Depending on your files this may require pre calculation of the
aggregation periods. For this example we will assume a 1:1 match between
input file and aggregation period - i.e. calculating 1 hourly fluxes
from 1 hourly input files, with no exceptions - so we do not need to pre
calculate aggregation periods.
Modify your config script to name the analysis after the input file,
passed by the FILE_SELECT environment variable. This will
make each container write to its own folder to avoid conflicts. After
def.para() has been run, edit para$files to
only contain the desired input file.
para = eddy4R.york::def.para(
...
analysis = stringr::str_remove(Sys.getenv("FILE_SELECT"), ".csv"),
...
)
para$files = para$files[para$files %in% Sys.getenv("fileSelect")]

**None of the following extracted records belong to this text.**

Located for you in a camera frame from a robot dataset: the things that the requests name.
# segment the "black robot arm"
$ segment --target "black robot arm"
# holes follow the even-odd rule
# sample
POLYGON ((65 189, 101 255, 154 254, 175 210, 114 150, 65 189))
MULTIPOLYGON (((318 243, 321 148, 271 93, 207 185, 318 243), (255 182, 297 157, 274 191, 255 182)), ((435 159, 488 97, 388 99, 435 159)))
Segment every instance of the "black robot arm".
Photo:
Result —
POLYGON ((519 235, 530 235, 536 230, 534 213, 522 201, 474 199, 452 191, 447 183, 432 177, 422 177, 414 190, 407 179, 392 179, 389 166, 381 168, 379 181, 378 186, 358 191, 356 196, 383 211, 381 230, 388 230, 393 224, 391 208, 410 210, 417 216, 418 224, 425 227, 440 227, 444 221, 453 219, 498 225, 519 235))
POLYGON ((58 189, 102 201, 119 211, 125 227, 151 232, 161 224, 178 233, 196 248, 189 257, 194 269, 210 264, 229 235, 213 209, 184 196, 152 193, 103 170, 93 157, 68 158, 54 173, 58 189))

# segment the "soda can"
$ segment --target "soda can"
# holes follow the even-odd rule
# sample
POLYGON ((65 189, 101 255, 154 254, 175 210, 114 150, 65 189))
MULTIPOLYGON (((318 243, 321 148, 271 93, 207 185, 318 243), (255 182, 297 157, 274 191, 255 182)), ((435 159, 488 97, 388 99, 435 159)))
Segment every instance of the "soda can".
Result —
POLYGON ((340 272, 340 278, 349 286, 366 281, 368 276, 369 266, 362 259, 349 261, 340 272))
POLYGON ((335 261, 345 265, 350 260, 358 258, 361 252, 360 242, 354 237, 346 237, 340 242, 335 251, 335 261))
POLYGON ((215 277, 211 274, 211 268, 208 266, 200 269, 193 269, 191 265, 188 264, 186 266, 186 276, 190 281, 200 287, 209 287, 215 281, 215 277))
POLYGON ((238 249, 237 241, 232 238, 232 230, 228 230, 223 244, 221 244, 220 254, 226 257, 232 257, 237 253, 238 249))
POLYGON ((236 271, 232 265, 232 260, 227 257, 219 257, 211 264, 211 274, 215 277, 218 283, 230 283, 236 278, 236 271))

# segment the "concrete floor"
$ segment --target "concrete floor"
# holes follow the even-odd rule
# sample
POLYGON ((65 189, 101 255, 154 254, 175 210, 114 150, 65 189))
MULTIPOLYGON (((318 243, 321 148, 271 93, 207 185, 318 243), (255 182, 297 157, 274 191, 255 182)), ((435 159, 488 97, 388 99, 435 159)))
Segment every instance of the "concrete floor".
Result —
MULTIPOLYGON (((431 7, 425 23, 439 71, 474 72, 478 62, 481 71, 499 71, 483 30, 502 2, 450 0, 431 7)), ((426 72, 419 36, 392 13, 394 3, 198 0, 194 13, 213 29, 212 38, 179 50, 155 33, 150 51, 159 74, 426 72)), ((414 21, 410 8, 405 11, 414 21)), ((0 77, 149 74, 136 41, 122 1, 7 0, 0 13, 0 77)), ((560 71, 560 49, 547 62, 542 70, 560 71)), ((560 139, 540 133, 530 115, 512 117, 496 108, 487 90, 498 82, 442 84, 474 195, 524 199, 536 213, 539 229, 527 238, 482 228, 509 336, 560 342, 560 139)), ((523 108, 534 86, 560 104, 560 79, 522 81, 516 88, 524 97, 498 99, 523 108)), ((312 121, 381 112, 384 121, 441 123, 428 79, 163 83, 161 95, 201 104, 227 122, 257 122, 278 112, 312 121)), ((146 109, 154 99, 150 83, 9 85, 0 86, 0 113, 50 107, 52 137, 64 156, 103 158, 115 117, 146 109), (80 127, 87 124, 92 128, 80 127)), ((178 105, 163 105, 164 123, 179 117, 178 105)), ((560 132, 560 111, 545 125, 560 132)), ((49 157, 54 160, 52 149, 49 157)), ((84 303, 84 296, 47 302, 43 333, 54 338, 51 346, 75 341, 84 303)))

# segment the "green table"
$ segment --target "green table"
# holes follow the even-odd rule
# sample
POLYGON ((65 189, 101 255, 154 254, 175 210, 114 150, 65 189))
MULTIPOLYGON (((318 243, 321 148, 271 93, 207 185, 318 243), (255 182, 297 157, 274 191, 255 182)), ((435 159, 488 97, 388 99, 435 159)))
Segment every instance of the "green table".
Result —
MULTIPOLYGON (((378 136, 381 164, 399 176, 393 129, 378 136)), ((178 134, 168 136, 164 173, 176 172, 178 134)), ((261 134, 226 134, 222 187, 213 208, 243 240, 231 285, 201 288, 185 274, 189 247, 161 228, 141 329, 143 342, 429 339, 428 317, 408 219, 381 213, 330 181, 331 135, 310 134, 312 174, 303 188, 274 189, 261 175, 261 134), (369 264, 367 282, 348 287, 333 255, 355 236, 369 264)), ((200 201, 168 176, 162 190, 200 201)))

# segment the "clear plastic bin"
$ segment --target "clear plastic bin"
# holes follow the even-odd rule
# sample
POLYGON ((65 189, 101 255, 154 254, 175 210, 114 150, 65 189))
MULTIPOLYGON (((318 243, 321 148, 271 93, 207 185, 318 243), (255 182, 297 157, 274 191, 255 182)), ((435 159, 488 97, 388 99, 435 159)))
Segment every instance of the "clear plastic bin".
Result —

eddy4R.york::wrap.towr(para)
Then, configure an array job similar to:
#!/usr/bin/env bash
#SBATCH --job-name=my_job # Job name
#SBATCH --partition=nodes # What partition the job should run on
#SBATCH --time=0-00:01:00 # Time limit (DD-HH:MM:SS)
#SBATCH --ntasks=1 # Number of MPI tasks to request
#SBATCH --cpus-per-task=1 # Number of CPU cores per MPI task
#SBATCH --mem=1G # Total memory to request
#SBATCH --account=dept-proj-year # Project account to use
#SBATCH --mail-type=END,FAIL # Mail events (NONE, BEGIN, END, FAIL, ALL)
#SBATCH --mail-user=abc123@york.ac.uk # Where to send mail
#SBATCH --output=%x_log/%x-%j.log # Standard output log
#SBATCH --error=%x_err/%x-%j.err # Standard error log
#SBATCH --array=0-23%10
# Abort if any command fails
set -e
# Purge any previously loaded modules
module purge
# Load modules
ml Apptainer/latest
# Filter the input files based on the array ID
FILES=(/users/<usr>/scratch/in/*)
FULLFILE=${FILES[$SLURM_ARRAY_TASK_ID]}
FILE=$(basename -- "$FULLFILE")
# run container
apptainer exec --env FILE_SELECT=${FILE} --bind /users/<usr>/scratch:/scratch /mnt/longship/users/<usr>/eddy4r.york Rscript '/scratch/eddy4R/testdata/test_config2.R'
[!IMPORTANT] You must ammend the
--array=0-23%10to match the number of containers you expect to spawn. Here we are processing 24 hours of data 10 jobs at a time. We filter the input files using the$SLURM_ARRAY_TASK_IDand pass this to the container using--env, which is then avalible to R viaSys.getenv().
[!NOTE] You can should adjust the
--timeargument to be greater than but close to the time you expect each container to take to run. For hourly input files this is around 1 min, but you may wish to test this in advance.
You can then trigger the job via sbatch as usual.